A menção a um Poder Moderador reporta a outra figura histórica, o imperador Pedro II, que esteve formalmente investido deste poder tal como foi definido na constituição de 1824. Não há nenhuma semelhança entre a pessoa do ex-imperador e o atual presidente, exceto um detalhe circunstancial: Pedro II também esteve cercado, a maior parte da vida, por figuras politicamente mais influentes do que ele próprio. Assumiu o trono aos quinze anos, e por certo que meninos de quinze anos não são colocados no poder para mandar, mas para serem mandados. Em tese, seus poderes eram amplos - a constituição de 1824 não instituía um regime parlamentarista, posto que não havia nenhuma obrigatoriedade do imperador nomear um ministério obedecendo à maioria da câmara, tanto que convencionou-se chamar o regime monárquico brasileiro de parlamentarismo às avessas: primeiro o imperador indicava o presidente do Conselho de Ministros, e este indicava os nomes que o legislativo devia aprovar. Na prática, porém, o imperador tendia a referendar a corrente majoritária no momento, de modo que o regime gradualmente tornou-se parlamentarista de facto. A facilidade com que o idoso monarca foi descartado ao final de seu governo mostra bem como ele já era, então, uma figura já de todo esvaziada de poderes. Coube aos militares dar o empurrão final.

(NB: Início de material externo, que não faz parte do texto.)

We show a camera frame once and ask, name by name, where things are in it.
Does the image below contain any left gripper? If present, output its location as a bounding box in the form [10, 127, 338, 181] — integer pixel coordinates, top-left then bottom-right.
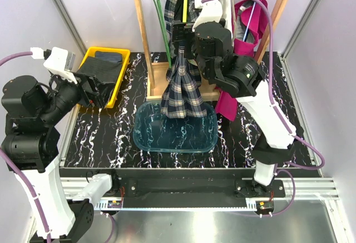
[39, 66, 115, 122]

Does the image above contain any lime green hanger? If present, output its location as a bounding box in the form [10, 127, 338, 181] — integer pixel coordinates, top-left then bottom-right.
[182, 0, 189, 23]

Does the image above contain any white garment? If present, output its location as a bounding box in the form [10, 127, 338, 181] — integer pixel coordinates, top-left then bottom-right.
[219, 0, 233, 34]

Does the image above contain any navy plaid skirt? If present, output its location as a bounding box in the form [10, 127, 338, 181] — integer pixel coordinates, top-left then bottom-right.
[161, 0, 207, 118]

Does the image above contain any magenta skirt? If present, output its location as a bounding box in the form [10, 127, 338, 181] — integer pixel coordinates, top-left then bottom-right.
[215, 0, 268, 121]

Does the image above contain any blue hanger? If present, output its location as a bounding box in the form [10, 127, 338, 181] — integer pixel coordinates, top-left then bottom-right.
[243, 2, 256, 42]

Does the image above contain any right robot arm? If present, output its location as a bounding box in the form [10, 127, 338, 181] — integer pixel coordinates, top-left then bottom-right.
[171, 21, 303, 197]

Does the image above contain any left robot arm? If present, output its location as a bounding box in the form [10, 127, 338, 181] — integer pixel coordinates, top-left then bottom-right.
[1, 75, 120, 242]

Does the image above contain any dark green hanger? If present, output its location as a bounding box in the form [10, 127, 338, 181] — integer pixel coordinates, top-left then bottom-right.
[152, 0, 172, 68]

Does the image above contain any dark grey folded cloth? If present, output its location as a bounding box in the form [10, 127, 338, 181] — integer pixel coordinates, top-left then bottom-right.
[76, 57, 121, 105]

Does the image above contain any blue folded cloth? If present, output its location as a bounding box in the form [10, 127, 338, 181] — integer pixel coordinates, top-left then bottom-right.
[95, 51, 122, 64]

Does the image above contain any wooden clothes rack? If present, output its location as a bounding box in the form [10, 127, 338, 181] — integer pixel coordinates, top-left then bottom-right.
[134, 0, 288, 101]

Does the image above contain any yellow plastic bin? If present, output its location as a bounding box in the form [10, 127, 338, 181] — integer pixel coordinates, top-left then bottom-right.
[80, 47, 131, 108]

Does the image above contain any teal plastic basin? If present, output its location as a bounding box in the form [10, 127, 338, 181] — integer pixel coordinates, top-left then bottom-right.
[133, 101, 218, 153]

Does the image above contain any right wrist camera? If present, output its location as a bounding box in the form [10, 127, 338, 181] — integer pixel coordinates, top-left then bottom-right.
[192, 0, 223, 32]

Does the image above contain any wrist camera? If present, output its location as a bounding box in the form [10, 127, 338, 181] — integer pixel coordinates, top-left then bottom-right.
[30, 47, 78, 84]
[192, 0, 223, 32]

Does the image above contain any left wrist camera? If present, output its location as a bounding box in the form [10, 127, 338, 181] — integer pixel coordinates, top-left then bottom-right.
[30, 47, 78, 84]

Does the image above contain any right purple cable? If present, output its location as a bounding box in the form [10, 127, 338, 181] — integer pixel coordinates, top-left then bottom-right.
[200, 0, 326, 217]

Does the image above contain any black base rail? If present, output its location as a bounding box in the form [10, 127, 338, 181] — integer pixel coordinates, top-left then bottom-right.
[60, 168, 324, 210]

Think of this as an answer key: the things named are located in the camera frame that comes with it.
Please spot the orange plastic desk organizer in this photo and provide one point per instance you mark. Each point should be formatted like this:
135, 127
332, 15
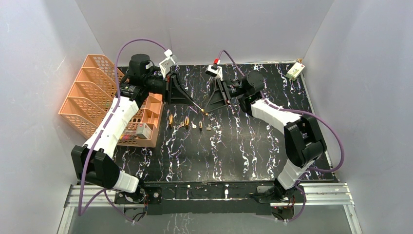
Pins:
91, 95

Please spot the coloured marker set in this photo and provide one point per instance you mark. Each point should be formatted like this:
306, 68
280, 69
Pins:
127, 136

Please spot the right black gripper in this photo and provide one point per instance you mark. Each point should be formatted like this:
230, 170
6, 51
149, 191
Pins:
217, 97

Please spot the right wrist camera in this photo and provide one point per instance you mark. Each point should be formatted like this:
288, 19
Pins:
215, 70

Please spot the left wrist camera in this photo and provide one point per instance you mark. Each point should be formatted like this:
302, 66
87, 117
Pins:
167, 63

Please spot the small white green box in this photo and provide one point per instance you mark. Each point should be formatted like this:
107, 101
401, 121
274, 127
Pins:
295, 71

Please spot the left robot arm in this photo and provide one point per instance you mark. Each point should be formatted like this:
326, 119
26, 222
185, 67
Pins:
93, 161

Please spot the large brass padlock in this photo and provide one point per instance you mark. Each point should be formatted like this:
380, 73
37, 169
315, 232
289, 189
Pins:
170, 119

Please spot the white staple box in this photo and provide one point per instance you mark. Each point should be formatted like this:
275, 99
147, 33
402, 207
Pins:
143, 131

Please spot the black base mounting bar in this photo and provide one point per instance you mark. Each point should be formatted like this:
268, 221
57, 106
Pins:
206, 195

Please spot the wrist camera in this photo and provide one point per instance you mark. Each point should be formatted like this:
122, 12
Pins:
167, 63
215, 70

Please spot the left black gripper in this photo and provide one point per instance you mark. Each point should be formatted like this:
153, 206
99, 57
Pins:
169, 88

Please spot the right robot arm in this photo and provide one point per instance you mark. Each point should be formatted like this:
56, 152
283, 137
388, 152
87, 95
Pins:
304, 142

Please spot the aluminium frame rail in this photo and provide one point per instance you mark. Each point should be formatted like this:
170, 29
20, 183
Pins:
327, 208

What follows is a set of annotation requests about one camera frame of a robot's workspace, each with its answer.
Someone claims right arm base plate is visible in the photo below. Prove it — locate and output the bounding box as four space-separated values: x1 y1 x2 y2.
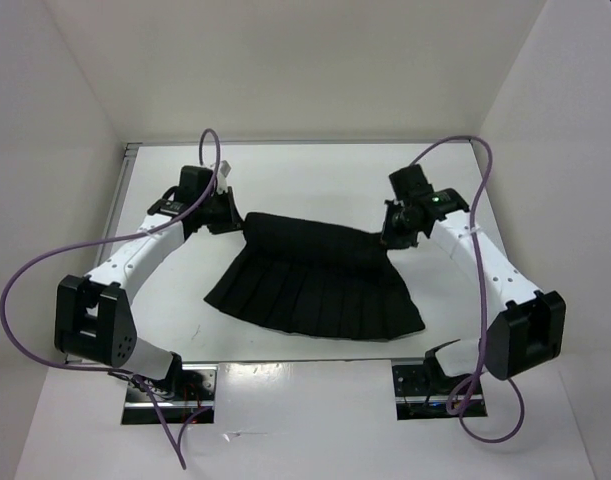
391 360 464 421

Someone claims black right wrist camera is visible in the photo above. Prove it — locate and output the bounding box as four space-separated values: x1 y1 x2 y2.
389 164 434 203

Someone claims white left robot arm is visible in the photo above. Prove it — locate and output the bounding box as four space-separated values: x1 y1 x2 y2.
54 187 242 400

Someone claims black pleated skirt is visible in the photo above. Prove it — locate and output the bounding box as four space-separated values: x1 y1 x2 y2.
204 212 425 341

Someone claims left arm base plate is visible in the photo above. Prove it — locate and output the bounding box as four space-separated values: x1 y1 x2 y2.
121 363 218 426

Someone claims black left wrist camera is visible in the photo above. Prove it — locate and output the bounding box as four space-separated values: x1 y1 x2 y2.
174 165 213 205

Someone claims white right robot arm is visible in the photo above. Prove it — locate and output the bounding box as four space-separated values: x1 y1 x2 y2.
381 187 566 393

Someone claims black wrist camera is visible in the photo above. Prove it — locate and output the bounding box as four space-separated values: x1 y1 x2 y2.
174 165 213 205
389 164 434 203

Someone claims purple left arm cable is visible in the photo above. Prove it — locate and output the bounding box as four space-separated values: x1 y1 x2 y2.
0 128 224 470

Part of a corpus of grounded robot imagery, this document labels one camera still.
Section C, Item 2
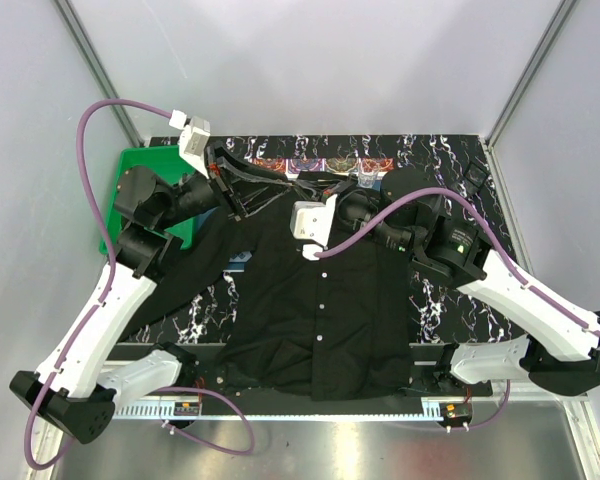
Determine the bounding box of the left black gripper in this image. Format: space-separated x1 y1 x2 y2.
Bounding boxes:
156 141 291 230

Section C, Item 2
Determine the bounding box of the black button shirt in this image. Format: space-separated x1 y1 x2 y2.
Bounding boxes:
124 192 416 401

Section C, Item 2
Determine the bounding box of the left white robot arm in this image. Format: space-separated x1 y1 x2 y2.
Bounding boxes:
9 143 293 444

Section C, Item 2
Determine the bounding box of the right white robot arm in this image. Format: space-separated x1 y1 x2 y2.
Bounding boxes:
290 169 600 397

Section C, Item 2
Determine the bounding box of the black brooch box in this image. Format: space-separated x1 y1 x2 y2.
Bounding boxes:
463 162 490 196

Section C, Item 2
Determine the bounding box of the blue patterned placemat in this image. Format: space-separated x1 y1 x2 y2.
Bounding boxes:
199 157 399 274

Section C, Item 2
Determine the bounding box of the clear drinking glass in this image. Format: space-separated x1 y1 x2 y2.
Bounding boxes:
358 165 379 189

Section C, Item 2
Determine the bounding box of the green plastic tray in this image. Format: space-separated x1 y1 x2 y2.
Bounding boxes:
105 146 206 250

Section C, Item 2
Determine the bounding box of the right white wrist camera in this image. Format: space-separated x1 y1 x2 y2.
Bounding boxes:
290 195 337 261

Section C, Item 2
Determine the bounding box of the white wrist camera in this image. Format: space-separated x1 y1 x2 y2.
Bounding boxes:
290 195 337 261
169 110 211 178

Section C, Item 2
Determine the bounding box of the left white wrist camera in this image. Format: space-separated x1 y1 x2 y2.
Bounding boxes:
169 110 211 178

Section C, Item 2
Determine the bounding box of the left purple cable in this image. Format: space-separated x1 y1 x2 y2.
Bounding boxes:
23 99 256 471

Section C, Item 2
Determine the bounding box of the purple cable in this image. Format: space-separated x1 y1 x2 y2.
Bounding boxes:
23 99 256 471
314 188 600 432

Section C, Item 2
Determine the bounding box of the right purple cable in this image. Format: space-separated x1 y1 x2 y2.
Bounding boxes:
314 188 600 432

Podemos ver, então, estabelecida uma regra histórica: sempre que o chefe de estado se torna menor do que aqueles que o cercam, o país tende a se encaminhar, ou para o parlamentarismo, ou para o militarismo. A alternativa é o chefe de estado exercer uma espécie de poder moderador, do contrário se revelará descartável. O que fará Bolsonaro? Irá se eclipsar voluntariamente, e deixar o governo ser conduzido pelos que o cercam? Terá a sabedoria de moderar as correntes a sua volta que disputam o poder? Acabará simplesmente descartado, e será substituído pelo vice? Ou assumirá por fim as rédeas do governo com autoridade?
Aí já não temos que olhar para o passado, mas para o futuro.